1926 fand das erste Bundesmusikfest des DMGB
im hessischen Kassel statt.
Nach dem Wiederaufleben der beiden Verbände
DMGB und DAM (vorher DAMB) entwickelten sich im Hessen der Nachkriegsjahre
verstärkte Aktivitäten. Herausragendes verbandspolitisches Ereignis war 1963
die Gründungsversammlung des neuen Dachverbandes BDZ in Kassel. Der neue
"Landesverband Hessen im Bund Deutscher Zupfmusiker" begann, sich selbst zu
verwalten. Aufgaben und Zielsetzungen sind denen des BDZ gleich. Sie können
innerhalb des Landesverbandes jedoch gezielter und individueller dem
jeweiligen Bedarf der Mitglieder angepaßt und umgesetzt werden.

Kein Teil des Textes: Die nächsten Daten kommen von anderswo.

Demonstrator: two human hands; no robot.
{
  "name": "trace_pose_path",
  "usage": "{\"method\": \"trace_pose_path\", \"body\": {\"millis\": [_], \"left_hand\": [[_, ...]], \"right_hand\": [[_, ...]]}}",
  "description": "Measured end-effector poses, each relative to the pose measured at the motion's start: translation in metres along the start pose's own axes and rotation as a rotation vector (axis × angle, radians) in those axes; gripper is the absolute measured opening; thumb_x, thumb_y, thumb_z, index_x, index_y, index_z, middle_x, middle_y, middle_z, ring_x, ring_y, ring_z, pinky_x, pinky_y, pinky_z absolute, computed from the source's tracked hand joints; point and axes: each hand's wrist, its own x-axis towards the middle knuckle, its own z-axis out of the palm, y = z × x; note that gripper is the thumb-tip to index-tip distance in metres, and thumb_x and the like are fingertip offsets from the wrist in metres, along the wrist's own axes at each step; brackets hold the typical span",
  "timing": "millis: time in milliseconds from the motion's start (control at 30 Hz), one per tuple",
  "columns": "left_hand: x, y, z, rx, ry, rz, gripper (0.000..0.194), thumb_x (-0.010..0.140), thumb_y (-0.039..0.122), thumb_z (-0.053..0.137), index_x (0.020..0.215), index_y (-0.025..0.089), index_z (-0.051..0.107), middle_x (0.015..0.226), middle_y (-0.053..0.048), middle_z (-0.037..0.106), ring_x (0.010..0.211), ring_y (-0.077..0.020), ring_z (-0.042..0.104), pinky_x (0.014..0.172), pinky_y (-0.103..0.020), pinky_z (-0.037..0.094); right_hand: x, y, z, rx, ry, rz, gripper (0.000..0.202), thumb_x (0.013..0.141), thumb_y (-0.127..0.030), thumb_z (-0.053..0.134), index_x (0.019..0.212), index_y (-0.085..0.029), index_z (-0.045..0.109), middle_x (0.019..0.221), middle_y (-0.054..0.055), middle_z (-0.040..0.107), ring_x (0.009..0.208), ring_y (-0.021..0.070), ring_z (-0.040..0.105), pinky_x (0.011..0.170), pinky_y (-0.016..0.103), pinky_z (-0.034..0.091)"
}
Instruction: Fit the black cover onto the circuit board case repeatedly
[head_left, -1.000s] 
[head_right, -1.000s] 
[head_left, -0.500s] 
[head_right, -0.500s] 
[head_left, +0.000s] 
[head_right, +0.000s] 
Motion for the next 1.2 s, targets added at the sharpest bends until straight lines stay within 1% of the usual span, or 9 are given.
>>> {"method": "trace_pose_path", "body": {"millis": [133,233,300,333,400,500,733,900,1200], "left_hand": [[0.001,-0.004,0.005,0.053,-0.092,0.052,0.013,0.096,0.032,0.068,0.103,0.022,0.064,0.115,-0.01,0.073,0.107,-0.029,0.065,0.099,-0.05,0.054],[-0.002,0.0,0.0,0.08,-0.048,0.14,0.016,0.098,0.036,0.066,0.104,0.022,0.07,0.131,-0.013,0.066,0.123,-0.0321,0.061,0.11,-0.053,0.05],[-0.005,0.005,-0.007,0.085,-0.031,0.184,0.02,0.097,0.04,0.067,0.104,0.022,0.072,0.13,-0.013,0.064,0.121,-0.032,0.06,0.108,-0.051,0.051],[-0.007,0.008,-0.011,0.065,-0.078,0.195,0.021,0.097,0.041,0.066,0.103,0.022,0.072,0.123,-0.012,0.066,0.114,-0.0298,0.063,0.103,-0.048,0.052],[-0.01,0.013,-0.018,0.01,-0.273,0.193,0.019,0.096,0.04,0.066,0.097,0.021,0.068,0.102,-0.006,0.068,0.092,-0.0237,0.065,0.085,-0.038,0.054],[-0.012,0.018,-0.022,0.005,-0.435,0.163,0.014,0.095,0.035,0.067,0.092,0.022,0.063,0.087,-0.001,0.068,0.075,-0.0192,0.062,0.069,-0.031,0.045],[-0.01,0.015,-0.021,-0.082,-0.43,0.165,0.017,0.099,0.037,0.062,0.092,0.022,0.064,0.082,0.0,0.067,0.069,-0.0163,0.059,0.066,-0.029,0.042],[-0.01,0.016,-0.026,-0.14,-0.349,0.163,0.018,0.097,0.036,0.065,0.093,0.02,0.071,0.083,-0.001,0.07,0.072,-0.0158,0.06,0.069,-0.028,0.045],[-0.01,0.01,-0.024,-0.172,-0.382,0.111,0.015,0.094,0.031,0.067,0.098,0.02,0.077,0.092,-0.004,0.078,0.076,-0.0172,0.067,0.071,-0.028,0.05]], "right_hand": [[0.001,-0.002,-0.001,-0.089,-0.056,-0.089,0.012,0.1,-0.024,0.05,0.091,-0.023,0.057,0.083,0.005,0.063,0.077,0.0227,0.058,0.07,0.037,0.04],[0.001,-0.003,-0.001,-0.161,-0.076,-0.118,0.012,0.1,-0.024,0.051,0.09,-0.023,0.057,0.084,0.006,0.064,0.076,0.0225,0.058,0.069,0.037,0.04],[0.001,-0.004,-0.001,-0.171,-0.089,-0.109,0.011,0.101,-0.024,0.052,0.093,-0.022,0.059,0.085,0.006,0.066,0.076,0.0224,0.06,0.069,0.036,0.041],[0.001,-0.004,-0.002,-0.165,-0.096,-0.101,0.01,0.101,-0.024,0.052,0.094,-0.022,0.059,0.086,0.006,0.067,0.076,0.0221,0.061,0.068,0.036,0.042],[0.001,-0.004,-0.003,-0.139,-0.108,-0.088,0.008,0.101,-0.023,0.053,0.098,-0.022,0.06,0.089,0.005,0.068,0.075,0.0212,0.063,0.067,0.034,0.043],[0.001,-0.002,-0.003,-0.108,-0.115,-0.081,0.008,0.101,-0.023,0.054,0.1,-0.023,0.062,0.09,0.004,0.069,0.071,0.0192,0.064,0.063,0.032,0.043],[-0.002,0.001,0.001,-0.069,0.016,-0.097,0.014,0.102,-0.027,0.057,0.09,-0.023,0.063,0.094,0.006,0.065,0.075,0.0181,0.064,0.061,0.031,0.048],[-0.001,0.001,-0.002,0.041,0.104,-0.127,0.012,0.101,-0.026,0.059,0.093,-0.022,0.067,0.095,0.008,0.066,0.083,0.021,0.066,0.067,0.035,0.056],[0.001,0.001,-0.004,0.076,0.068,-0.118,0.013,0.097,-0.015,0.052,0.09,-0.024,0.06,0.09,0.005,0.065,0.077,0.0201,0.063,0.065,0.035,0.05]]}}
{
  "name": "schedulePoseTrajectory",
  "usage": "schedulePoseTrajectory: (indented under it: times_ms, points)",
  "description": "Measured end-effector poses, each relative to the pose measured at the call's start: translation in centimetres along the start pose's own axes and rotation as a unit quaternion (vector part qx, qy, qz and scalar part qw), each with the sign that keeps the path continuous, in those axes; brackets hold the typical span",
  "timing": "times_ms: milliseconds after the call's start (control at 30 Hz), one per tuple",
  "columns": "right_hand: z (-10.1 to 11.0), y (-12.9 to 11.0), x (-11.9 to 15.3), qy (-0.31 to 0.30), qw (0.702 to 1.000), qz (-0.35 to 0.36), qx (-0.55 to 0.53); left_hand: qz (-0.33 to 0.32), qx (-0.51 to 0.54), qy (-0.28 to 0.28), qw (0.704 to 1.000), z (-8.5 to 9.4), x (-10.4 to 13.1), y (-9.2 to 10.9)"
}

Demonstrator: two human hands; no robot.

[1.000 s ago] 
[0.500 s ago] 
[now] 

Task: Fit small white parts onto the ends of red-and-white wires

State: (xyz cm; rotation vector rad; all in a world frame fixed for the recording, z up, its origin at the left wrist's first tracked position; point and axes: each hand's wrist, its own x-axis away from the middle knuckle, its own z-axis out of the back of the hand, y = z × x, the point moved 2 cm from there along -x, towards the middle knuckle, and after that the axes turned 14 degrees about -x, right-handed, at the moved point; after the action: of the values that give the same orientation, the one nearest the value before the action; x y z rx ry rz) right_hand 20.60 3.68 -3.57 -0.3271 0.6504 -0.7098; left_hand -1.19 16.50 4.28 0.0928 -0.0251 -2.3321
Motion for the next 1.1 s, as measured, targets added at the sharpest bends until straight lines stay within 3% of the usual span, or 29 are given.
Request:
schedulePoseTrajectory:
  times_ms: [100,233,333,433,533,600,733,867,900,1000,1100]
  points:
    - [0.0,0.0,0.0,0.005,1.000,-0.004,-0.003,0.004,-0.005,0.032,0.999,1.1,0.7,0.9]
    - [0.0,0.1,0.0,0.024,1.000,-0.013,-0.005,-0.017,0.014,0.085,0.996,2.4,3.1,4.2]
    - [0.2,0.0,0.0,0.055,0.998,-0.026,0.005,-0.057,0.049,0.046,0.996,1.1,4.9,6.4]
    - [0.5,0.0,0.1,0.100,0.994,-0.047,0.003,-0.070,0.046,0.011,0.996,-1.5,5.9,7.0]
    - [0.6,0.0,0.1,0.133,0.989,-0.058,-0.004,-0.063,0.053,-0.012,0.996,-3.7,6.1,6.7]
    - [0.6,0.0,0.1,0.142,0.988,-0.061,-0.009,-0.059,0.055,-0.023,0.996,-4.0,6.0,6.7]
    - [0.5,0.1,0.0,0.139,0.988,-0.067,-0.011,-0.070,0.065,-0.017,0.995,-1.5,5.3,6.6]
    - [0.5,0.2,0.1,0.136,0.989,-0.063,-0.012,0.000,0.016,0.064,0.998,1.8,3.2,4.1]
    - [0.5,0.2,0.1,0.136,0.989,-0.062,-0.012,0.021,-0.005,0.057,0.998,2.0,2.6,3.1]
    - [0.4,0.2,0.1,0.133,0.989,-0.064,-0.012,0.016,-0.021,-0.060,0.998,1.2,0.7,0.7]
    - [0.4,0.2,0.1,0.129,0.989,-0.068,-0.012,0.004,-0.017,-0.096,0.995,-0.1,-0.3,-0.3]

Seit 1966 finden LANDESMUSIKFESTE statt, die
in verschiedenen Städten ausgetragen wurden: 1966-Kassel, 1967-Gießen,
1979-Grünberg, 1981-Langen, 1983-Darmstadt, 1985-Wiesbaden,
1988-Gründau-Lieblos, 1991-Fulda, 1996-Kassel (Tage der Zupfmusik),
2000-Darmstadt (geplant). Landesmusikfeste dienen u.a. der Präsentation von
Zupfmusik auf höchstem Niveau durch international agierende professionelle
Künstler und richtungsweisender Literaturauswahl und damit verbundener
vorbildgebender Interpretation von Orchesterwerken · die Möglichkeit der
Selbstdarstellung der Mitgliedsorchester · der Weiterbildung von
instrumentaltechnischen Fähigkeiten · der Anregung zur Beschäftigung mit neuer
Spielliteratur · der Erweiterung der musikalischen Erfahrungen und
Motivationsförderung · Erörterung von Fragen zur qualifizierten Aus- und
Fortbildung von OrchesterspielerInnen · zum Kommunikationsaustausch der
Vereinsvorstände und interessierter Mitglieder zu aktuellen Themen wie z.B.
zur Vereinsführung, Jugendarbeit und - förderung.
Im Jahr 1969 wurde als erstes
Landesverbandsorchester des BDZ das Hessische Zupforchester HZO als
überregionale Fortbildungsmaßnahme gegründet.
1980 folgte die Gründung eines
Jugendzupforchesters Hessen JZOH.
1979 wurden die ersten Fortbildungslehrgänge
ausgeschrieben, die sehr gut angenommen und seit dem jedes Jahr angeboten
werden. Zu dem Fortbildungsangebot für Mandolinen- und Gitarrentechnik kamen
Dirigentenlehrgänge, Lehrgänge zur Erreichung der Qualifikationsprüfungen
D1-D3, Regional-Seminare in Nord- und Südhessen und die Einrichtung eines
"Mobilen Dozenten-Teams" zu individuellen Lehrgängen für Mitgliedsvereine.
1992 wurde der Landesverband zum eingetragenen
Verein im Vereinsregister Frankfurt unter der Bezeichnung "Bund Deutscher
Zupfmusiker - Landesverband Hessen e.V.". Er ist als gemeinnützig anerkannt
und Mitglied im Landesmusikrat Hessen, der Arbeitsgemeinschaft Hessischer
Musikverbände (AHM), der Jeunesse Musicale Deutschland sowie der European
Guitar and Mandolin Association (EGMA).